Short-term objective = avoidance of complete cow’s milk protein to manage symptoms

  • eHFs contain cow’s milk proteins (CMPs) broken down into short chains and 'individual' amino acids. This means that eHFs don’t contain whole CMP. The short chains and amino acids are usually not recognised as harmful and therefore do not trigger allergic reactions in most cases

  • AAFs contain 100% individual amino acids. This means that only amino acids are present, which are not recognised as harmful and therefore are very unlikely to trigger allergic reactions

  • In weaned infants, all other food containing CMP should be strictly avoided

Infants with moderate to severe atopic eczema

Bottle-fed babies who are suspected of having a food allergy should be offered a 6–8 week trial of an eHF or an AAF.5

Goat's or sheep's milk and partially hydrolysed formulas

These are not hypoallergenic and should not be used for the management of CMA.2-4

Soya-based formulas

Contain high phytate, aluminium and phytoestrogen concentrations, the long-term effects of which are unknown. These formulas should not be used in infants with CMA during the first 6 months of life, and should not be the first choice thereafter.6,7 Read more

Show references
  1. Fiocchi A, Brozek J, Schunemann H et al. World Allergy Organization (WAO) Diagnosis and Rationale for Action against Cow's Milk Allergy (DRACMA) Guidelines. World Allergy Organization Journal 2010;3:57-161.

  2. Vandenplas Y, Koletzko S, Isolauri E et al. Guidelines for the diagnosis and management of cow's milk protein allergy in infants. Arch Dis Child 2007;92:902-8.

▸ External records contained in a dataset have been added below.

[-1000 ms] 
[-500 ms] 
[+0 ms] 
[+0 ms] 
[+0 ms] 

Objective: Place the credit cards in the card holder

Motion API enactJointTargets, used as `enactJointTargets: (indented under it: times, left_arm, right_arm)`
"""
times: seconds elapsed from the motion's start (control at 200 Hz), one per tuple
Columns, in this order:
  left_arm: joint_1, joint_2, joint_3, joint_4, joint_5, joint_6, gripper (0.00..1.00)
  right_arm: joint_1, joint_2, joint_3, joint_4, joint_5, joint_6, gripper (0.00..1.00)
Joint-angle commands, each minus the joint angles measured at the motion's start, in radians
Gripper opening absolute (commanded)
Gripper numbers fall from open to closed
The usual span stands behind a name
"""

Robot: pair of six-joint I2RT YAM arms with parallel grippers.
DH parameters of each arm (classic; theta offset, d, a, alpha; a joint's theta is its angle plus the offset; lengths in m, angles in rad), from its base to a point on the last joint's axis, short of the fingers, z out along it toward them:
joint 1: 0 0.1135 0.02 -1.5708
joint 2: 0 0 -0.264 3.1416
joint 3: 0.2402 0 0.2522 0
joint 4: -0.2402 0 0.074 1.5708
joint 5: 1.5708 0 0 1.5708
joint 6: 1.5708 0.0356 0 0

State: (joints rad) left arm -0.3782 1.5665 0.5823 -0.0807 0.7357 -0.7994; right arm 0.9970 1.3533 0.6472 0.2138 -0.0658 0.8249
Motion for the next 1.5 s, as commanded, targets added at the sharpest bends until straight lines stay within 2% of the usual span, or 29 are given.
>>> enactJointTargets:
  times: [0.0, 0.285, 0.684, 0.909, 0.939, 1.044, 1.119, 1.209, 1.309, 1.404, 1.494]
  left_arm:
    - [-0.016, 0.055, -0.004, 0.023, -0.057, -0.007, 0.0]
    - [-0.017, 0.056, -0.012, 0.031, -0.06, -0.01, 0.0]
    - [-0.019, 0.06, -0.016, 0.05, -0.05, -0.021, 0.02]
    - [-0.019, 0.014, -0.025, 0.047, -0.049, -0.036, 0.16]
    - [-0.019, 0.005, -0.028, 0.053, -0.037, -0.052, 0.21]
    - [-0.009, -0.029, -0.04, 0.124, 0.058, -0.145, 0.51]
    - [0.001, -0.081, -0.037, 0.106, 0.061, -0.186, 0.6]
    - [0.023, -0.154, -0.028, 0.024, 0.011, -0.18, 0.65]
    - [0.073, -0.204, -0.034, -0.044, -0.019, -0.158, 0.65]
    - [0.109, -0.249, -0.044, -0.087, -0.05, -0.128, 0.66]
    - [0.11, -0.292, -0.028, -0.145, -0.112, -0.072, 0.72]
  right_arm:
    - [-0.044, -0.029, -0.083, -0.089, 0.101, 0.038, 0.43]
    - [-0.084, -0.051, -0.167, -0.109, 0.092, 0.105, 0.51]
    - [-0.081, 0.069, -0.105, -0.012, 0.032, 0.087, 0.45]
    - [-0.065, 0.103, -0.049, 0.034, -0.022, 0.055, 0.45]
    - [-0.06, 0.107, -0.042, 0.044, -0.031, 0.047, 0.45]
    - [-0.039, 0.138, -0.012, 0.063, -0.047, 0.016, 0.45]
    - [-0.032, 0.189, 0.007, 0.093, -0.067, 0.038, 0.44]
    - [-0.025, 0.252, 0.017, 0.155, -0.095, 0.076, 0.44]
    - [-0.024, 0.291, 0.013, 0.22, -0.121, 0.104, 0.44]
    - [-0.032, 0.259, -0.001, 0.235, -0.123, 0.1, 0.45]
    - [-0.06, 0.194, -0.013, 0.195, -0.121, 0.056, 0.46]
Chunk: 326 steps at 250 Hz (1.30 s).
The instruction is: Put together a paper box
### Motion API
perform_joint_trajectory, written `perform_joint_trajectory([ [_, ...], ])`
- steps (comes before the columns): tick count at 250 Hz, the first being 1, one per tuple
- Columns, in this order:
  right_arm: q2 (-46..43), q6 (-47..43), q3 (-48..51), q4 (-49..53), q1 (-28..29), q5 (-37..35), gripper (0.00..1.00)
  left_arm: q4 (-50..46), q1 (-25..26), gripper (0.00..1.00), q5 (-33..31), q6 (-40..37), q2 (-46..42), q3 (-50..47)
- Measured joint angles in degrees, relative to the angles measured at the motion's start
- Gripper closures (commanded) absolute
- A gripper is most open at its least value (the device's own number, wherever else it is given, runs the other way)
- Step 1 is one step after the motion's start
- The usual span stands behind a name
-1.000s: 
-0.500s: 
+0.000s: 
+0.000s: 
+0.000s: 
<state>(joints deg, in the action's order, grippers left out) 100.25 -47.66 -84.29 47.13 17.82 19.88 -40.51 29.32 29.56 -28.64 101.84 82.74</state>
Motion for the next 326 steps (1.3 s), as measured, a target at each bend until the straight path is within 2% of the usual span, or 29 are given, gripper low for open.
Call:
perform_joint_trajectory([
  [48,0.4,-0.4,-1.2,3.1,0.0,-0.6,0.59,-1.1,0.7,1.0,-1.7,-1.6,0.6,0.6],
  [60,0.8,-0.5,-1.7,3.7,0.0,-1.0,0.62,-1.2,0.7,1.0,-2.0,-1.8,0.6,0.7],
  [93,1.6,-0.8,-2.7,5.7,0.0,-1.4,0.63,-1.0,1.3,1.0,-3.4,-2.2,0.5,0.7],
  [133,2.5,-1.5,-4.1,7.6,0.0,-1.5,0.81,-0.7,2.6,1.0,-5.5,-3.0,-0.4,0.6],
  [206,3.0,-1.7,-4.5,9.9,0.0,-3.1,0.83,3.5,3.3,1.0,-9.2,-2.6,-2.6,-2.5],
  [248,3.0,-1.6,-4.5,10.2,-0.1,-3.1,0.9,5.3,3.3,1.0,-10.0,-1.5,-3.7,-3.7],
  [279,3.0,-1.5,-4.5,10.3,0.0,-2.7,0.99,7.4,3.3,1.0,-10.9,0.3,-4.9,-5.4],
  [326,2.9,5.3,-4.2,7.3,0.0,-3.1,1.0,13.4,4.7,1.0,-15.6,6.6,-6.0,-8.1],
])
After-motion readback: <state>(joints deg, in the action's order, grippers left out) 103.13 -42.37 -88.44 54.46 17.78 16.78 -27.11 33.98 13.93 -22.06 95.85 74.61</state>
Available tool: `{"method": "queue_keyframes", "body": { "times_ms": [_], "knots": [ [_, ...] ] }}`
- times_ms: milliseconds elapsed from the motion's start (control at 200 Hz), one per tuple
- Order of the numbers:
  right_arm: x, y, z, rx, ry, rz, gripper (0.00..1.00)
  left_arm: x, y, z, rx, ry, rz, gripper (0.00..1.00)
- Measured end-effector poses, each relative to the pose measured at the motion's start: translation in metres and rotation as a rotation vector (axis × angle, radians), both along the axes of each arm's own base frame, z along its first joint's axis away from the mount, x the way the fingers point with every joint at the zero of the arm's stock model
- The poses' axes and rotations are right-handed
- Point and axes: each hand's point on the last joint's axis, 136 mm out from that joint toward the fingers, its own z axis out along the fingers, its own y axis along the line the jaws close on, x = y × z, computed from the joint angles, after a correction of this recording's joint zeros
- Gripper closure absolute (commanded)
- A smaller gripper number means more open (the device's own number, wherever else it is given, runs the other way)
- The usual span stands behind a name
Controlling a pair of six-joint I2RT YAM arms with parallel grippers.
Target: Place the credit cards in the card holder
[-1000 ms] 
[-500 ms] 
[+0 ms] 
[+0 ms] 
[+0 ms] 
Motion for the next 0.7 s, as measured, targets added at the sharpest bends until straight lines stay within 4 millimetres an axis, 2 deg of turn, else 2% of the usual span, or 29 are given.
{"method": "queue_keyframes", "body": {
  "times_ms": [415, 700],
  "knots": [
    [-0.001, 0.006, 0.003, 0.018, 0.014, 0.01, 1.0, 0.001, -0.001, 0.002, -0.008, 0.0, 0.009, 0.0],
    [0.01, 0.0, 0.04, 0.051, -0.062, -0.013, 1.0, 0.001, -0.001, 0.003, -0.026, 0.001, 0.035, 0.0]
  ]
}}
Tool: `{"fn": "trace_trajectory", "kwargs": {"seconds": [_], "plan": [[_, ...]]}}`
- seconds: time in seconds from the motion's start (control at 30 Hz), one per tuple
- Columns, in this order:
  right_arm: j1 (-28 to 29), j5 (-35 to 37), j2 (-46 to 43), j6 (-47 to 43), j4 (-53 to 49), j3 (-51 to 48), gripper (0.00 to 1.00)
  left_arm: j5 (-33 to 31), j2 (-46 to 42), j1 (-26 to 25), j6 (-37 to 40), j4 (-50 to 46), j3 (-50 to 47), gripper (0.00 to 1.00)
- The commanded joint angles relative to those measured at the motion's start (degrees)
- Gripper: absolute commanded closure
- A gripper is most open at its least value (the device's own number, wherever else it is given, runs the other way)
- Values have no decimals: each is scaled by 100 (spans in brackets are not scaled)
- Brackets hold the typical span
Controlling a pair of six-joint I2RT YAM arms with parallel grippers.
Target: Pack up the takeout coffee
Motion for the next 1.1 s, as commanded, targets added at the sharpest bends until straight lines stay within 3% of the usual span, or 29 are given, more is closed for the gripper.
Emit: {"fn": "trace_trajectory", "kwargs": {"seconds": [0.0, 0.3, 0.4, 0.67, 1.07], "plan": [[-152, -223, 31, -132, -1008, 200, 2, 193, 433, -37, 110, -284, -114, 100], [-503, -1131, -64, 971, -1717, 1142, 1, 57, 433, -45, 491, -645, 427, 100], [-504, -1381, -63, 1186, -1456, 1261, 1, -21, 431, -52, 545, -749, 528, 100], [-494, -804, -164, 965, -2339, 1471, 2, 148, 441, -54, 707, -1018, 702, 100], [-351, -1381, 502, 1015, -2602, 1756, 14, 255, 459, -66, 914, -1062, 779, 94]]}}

  3. Du Toit G, Meyer R, Shah N et al. Identifying and managing cow's milk protein allergy. Arch Dis Child Educ Pract Ed 2010;95:134-44.

  4. Host A, Koletzko B, Dreborg S et al. Dietary products used in infants for treatment and prevention of food allergy. Joint Statement of the European Society for Paediatric Allergology and Clinical Immunology (ESPACI) Committee on Hypoallergenic Formulas and the European Society for Paediatric Gastroenterology, Hepatology and Nutrition (ESPGHAN) Committee on Nutrition. Arch Dis Child 1999;81:80-4.

  5. National Institute for Health and Clinical Excellence. CG57: Atopic eczema in children. 2007.

  6. Agostoni C, Axelsson I, Goulet O et al. Soy protein infant formulae and follow-on formulae: a commentary by the ESPGHAN Committee on Nutrition. J Pediatr Gastroenterol Nutr 2006;42:352-61.

  7. Department of Health. CMO's Update 37: Advice issued on soya-based infant formulas. 2004.

  8. Dupont C et al. Dietary treatment of cows’ milk protein allergy in childhood: a commentary by the Committee on Nutrition of the French Society of Paediatrics. Br J Nutr 2012;107:325–38.

  9. Koletzko S et al. Diagnostic approach and management of cow’s-milk protein allergy in infants and children: ESPGHAN GI committee practical guidelines. J Pediatr Gastroenterol Nutr 2012;55:221­–229.

  10. Venter C et al. Diagnosis and management of non-IgE-mediated cow's milk allergy in infancy – a UK primary care practical guide. Clin Transl Allergy 2013;3:23.